I believe it’s very important to study past revivals and special moves of God, and I hope these articles will whet your appetite for more. Through these historical accounts, we can learn to understand more about the heart of God and His desire for the Church.
God used the Waldensians, Francis of Assisi, the Moravians, Wesley, Finney, Evan Roberts, and the Brownsville revival, to name some I’ve studied, but the story of the United Prayer Revival of 1857-1859 especially gripped me.
Charles Finney’s ministry in New England for the preceding 30-some years laid the groundwork for this renewal. But when the revival fires started burning, it was the prayers of laymen, not the preaching of ministers, that fueled it.
Jeremiah C. Lamphier started a weekly prayer meeting at Old North Church in Boston on September 23rd, 1857. The meeting of seven men grew to 14 the next week and almost 40 by October 7th. Those who attended were so blessed by the evidence of God’s presence and decided to meet daily for prayer. Within a month, over 100 people were meeting at the church for prayer, including unbelievers who were falling under conviction and surrendering their lives to Christ.

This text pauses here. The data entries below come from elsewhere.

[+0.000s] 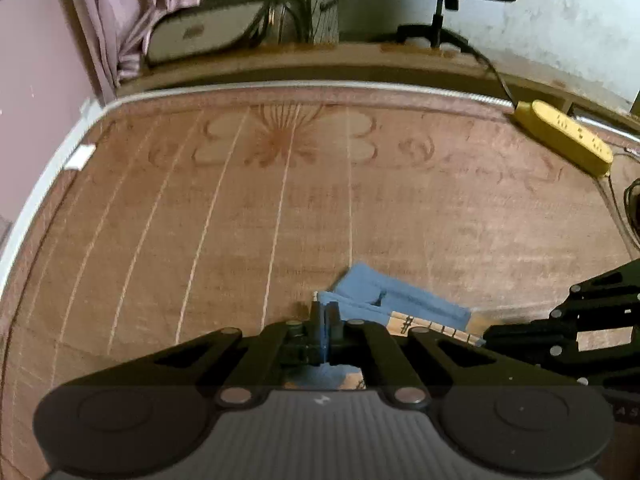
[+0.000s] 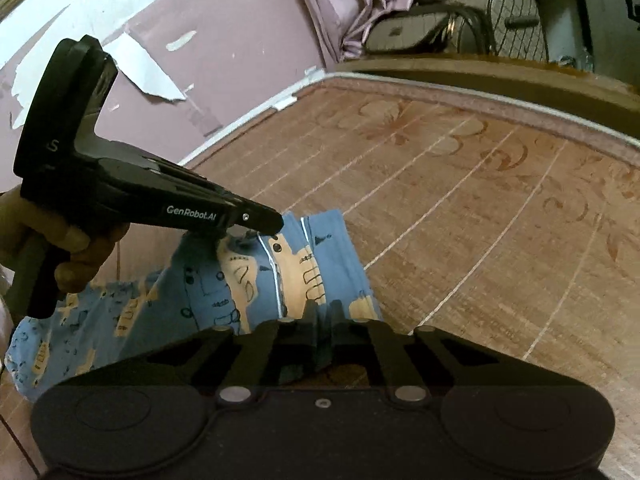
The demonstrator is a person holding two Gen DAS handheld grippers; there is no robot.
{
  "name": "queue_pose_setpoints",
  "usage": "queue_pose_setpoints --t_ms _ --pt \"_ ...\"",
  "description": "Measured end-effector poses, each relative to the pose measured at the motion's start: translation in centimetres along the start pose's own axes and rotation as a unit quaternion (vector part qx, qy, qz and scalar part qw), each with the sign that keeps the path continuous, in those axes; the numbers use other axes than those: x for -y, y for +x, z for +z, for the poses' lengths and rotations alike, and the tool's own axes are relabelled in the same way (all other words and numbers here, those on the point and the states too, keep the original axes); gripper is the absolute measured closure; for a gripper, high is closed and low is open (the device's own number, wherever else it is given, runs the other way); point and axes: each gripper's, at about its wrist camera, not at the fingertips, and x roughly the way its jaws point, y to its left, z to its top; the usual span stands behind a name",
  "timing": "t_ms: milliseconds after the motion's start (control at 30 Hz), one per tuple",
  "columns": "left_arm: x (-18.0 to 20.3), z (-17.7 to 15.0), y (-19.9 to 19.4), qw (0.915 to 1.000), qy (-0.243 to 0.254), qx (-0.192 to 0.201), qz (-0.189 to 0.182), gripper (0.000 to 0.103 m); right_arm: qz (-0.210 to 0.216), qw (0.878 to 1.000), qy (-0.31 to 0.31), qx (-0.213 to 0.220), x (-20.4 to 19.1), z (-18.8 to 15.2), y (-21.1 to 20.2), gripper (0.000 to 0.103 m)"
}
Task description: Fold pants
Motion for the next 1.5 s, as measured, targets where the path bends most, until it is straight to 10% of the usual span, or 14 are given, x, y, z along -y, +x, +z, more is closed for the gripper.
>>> queue_pose_setpoints --t_ms 800,1033,1367,1433,1500 --pt "1.4 0.6 -0.2 0.9987 0.023 0.036 0.026 0.089 -0.065 0.998 -0.019 -0.008 0.7 -0.3 -0.4 0.093" --pt "0.9 0.3 1.3 0.9989 0.042 -0.019 -0.007 0.078 -0.069 0.997 -0.040 0.019 -0.1 -0.2 -0.9 0.084" --pt "2.2 0.6 1.4 0.9982 0.058 0.013 0.006 0.092 -0.057 0.996 -0.055 0.027 -0.6 -0.3 -1.1 0.083" --pt "2.6 0.5 1.9 0.9978 0.062 0.008 0.023 0.086 -0.053 0.995 -0.078 0.034 -1.4 -0.5 -1.0 0.083" --pt "2.6 0.6 1.6 0.9973 0.049 0.009 0.054 0.056 -0.056 0.993 -0.106 0.019 -2.1 -0.8 -0.1 0.083"
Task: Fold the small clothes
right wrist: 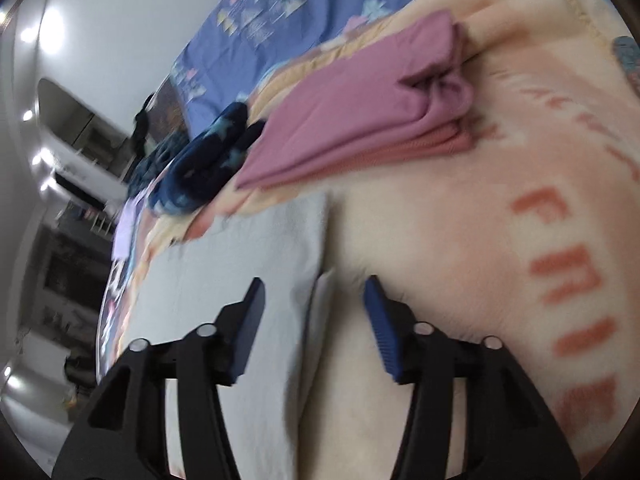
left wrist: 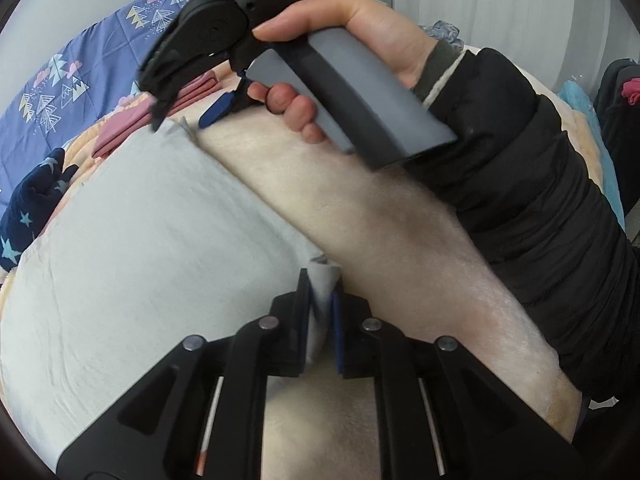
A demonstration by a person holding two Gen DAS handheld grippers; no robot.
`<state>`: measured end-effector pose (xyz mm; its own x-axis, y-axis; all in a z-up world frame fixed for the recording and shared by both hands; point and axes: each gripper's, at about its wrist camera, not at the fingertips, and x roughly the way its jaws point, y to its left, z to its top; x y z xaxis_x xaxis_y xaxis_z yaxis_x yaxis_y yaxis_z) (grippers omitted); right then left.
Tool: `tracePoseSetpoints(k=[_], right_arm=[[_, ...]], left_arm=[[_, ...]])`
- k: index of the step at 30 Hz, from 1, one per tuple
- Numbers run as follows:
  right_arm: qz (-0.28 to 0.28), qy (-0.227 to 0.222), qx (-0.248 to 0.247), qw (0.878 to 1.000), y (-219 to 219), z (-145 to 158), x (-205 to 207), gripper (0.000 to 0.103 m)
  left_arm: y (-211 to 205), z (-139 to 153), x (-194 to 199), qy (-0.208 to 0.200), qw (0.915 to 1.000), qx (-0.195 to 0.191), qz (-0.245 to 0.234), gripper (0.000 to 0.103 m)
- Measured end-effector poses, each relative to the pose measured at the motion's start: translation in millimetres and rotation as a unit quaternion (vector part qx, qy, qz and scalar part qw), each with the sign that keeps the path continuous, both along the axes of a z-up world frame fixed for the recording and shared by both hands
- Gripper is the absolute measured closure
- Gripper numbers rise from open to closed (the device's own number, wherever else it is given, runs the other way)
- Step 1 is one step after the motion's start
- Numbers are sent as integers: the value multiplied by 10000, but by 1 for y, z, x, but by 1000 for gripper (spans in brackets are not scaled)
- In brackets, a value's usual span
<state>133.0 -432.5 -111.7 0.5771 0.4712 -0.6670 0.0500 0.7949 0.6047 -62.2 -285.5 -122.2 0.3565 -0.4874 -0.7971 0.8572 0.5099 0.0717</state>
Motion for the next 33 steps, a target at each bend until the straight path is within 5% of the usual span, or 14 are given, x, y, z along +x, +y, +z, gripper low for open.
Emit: tracePoseSetpoints(k=[2,3,4,8,13,19,22,23,26,28,30,33], right_arm=[[10,-88,-232,9997,11,-2,3,56],[-77,-106,-412,9991,17,-4,5,89],[-14,-139,-465,9988,22,-4,6,98],[-236,-574,-324,9975,21,21,-7,100],[-440,-229,-902,9947,23,-13,14,100],[-1069,-585,-866,9888,-4,2,-4,100],[-837,-864,-844,9891,-1,24,-22,96],[-589,-996,-795,9901,7,34,-32,96],[139,-1287,-744,9888,40,46,-70,96],[400,-1062,-1145,9869,65,35,-93,96],[297,-446,-2120,9758,83,9,-100,95],[48,-583,-2232,9730,84,4,-110,96]], left_arm=[[0,-2,1,32,10000,-12,-24,93],[0,-2,1,42,10000,-18,-37,93],[0,-2,1,58,10000,-31,-50,93],[4,-3,5,198,9996,-180,-74,93],[4,-9,10,318,9992,-221,-97,93],[16,-4,10,743,9953,-583,-194,91],[33,2,11,1094,9900,-835,-301,78],[39,6,11,1064,9903,-861,-243,66],[66,18,12,840,9920,-943,-26,62],[91,25,15,681,9926,-975,244,57],[127,30,22,531,9909,-1016,708,52],[188,37,34,405,9792,-1119,1643,52]])
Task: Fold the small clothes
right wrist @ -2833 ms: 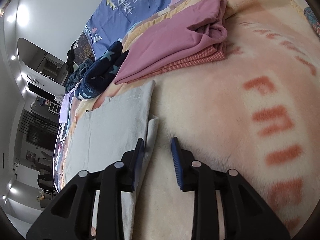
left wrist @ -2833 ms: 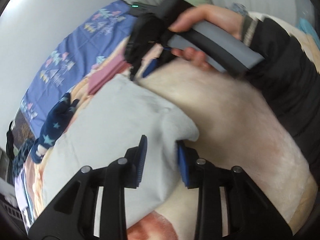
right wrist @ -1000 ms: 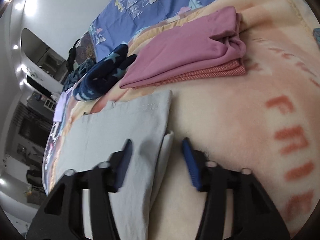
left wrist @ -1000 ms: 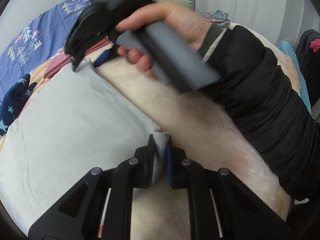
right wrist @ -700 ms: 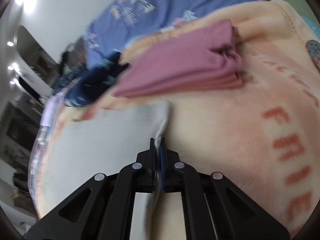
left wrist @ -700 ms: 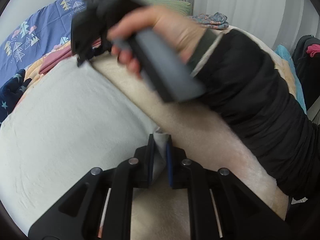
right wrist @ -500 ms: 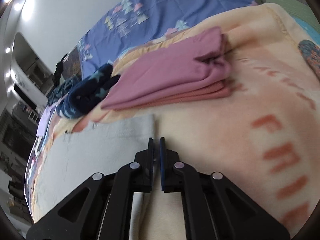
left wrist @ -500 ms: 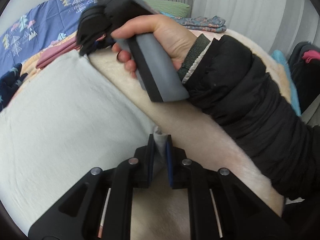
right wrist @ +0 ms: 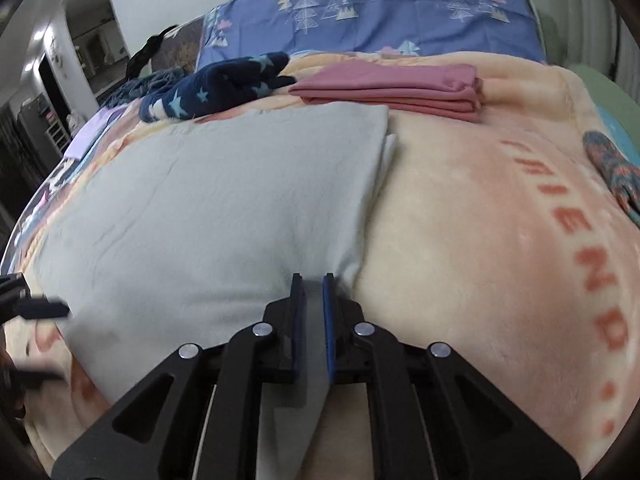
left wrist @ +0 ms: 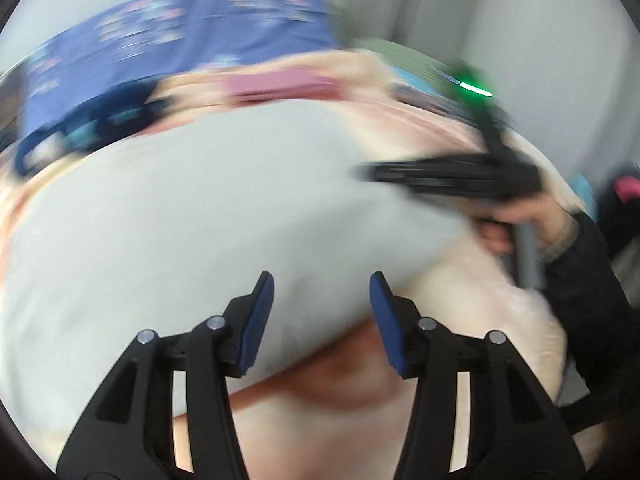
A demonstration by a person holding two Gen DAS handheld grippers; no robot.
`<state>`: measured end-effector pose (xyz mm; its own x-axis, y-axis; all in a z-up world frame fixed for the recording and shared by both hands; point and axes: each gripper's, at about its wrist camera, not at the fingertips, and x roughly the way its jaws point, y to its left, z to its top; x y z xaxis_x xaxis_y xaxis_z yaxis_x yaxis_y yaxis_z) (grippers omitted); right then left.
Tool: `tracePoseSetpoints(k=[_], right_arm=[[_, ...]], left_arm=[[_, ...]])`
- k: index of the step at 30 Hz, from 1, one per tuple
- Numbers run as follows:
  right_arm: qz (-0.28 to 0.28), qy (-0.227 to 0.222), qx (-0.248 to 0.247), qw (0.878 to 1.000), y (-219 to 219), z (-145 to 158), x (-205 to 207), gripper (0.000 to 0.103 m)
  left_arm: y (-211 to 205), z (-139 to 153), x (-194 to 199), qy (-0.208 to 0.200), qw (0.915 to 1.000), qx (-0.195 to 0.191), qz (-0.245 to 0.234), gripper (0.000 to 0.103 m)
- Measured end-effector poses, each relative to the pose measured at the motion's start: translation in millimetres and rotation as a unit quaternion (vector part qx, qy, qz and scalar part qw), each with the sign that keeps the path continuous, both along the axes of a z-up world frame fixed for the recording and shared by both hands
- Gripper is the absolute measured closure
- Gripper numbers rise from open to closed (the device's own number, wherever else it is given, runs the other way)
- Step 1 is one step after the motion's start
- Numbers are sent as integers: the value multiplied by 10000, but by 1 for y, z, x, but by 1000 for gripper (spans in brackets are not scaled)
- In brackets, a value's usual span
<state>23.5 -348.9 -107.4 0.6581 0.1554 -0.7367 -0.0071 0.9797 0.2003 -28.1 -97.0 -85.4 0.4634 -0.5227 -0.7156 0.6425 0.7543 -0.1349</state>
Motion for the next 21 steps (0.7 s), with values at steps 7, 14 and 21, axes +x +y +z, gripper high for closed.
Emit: tracePoseSetpoints(k=[7,14,21], right_arm=[[303,-918,-533,9939,57,75,-47,92],[1890,-1287,-1354,9640,199,79,-70,74],[3227,-1443,-2375,9048,340,39,-83,64]], left_arm=[[180,16,9,-434,9682,-107,2462,46],[261,10,-8,-358,9504,-457,3057,57],[294,-7,-20,-220,9546,-766,2871,69]])
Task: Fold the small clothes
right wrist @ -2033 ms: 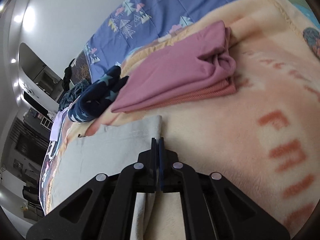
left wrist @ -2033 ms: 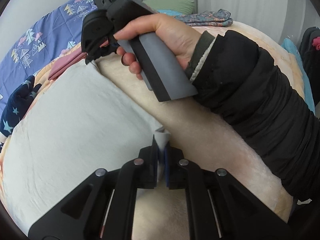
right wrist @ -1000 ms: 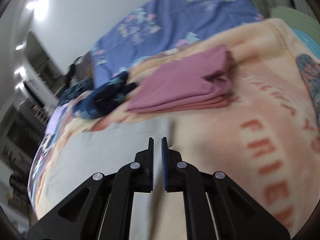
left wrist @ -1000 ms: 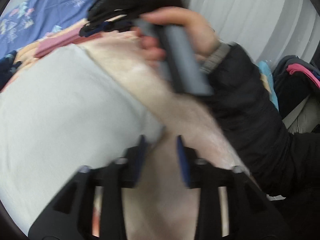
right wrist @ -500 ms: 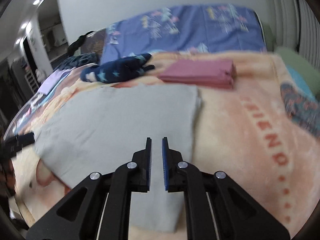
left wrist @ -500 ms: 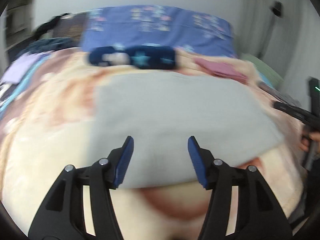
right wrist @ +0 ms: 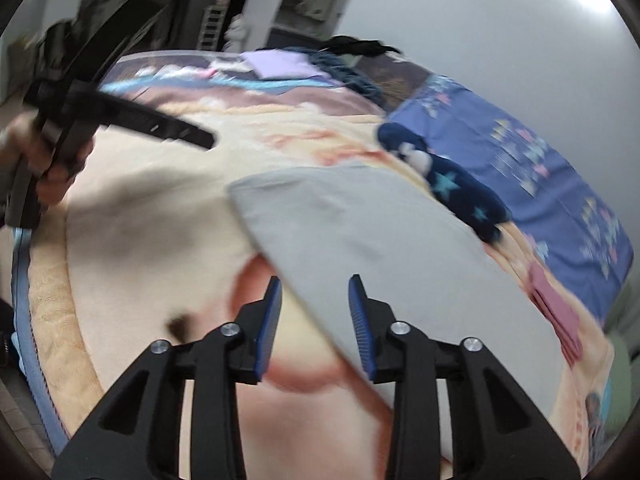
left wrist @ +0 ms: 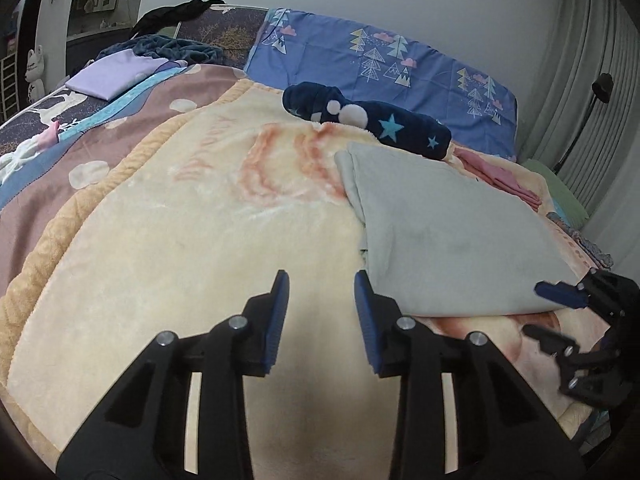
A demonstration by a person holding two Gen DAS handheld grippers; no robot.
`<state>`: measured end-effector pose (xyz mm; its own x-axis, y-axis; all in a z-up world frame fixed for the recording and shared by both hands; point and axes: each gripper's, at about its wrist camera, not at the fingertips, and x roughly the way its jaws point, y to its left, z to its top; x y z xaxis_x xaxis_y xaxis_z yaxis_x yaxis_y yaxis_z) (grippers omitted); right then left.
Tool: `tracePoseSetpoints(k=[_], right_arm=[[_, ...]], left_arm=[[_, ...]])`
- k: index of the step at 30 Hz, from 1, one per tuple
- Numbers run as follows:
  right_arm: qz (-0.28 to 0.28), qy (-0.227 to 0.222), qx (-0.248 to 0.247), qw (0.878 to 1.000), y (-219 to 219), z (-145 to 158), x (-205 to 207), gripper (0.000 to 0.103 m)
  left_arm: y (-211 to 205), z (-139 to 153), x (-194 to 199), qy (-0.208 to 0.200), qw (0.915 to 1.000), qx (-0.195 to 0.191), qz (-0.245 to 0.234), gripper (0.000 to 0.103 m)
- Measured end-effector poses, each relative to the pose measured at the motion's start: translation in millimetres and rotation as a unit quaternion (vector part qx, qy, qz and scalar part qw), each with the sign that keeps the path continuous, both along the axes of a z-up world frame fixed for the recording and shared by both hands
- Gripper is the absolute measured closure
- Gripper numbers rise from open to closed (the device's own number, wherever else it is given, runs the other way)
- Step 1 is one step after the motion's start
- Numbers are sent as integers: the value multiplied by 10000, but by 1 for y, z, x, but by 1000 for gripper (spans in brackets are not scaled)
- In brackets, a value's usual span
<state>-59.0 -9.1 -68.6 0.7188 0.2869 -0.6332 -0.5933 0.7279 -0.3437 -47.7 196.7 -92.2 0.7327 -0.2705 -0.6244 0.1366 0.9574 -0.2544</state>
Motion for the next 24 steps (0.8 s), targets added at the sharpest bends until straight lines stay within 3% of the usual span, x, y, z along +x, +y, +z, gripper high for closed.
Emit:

As Old North Church overflowed with hungry intercessors, prayer meetings sprang up at churches around the city to accommodate the spirit of prayer. Within months, similar prayer meetings were birthed across the country.
Are we hungry for a move of God?
From January to April of 1858 alone, it is estimated that over 100,000 people received Christ through the prayer revival. Over the entirety of the revival, more than 10,000 cities and towns hosted noon prayer meetings, and nearly two million people were converted in the United States (out of a population of 30 million). That’s 6.5% of the total population converted in two years. At the height of the revival for six to eight weeks, roughly 50,000 people were born again weekly.
Testimonies abounded as God answered the cries of His people, oftentimes almost immediately. Wesley Duewel reports, “All people wanted was a place to pray. Sinners would come and ask for prayer. Someone would individually pray for them, and in minutes, the newly saved person was rejoicing in Christ. Prayers would be asked by name for unconverted friends and loved ones from all over the country. In a day or two, testimonies would be given of how the prayers had already been answered. In some towns, nearly the entire population became saved.”
God’s holy presence rested so heavily upon the land that there were numerous reports of those on ships approaching the East Coast suddenly coming under conviction and turning to Christ, even without knowing anything of the revival. On one small ship, both the captain and every crew member were converted within the last 150 miles of the voyage as holy conviction enveloped them.
Word of the revival spread to the British Isles, where revival fires began to burn as well. 1859 became known as the Irish Year of Grace as nearly 10 % of the population of Northern Ireland was converted. Between 1858 and 1859, over one million people gave their lives to Christ in Ireland, England, Scotland, and Wales. The revival gave way to a renewed interest in missions with reports of renewal in India, Indonesia, South Africa, and the West Indies.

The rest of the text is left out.